Task to complete -> Your task is to return the span of lines beginning at the one with "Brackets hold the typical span" and ending at the last line of the data, exactly as it stands.

Exercise data ->
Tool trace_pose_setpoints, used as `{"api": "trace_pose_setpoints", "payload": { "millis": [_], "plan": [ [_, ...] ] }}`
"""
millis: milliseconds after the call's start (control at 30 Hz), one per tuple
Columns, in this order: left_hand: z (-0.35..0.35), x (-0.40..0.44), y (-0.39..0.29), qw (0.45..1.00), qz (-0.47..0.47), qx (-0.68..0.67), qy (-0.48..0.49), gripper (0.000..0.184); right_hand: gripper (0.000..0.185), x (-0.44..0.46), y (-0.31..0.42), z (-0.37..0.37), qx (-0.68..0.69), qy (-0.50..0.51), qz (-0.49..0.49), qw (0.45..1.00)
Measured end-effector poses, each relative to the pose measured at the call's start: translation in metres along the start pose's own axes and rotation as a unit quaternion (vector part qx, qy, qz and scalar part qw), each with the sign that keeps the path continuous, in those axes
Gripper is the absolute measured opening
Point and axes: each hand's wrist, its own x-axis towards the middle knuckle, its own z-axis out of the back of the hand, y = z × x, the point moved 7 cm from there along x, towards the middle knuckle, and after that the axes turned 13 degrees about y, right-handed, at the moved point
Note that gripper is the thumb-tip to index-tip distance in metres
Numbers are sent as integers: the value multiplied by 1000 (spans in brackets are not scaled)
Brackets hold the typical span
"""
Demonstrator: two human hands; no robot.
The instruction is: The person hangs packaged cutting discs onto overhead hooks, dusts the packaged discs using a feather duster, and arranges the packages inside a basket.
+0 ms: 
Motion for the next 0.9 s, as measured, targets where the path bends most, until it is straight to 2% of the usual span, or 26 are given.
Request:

Answer to this exercise ->
Brackets hold the typical span
"""
Demonstrator: two human hands; no robot.
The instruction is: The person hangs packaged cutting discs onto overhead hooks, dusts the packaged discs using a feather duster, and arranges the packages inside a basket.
+0 ms: 
Motion for the next 0.9 s, as measured, targets where the path bends most, until it is straight to 2% of the usual span, or 26 are given.
Request:

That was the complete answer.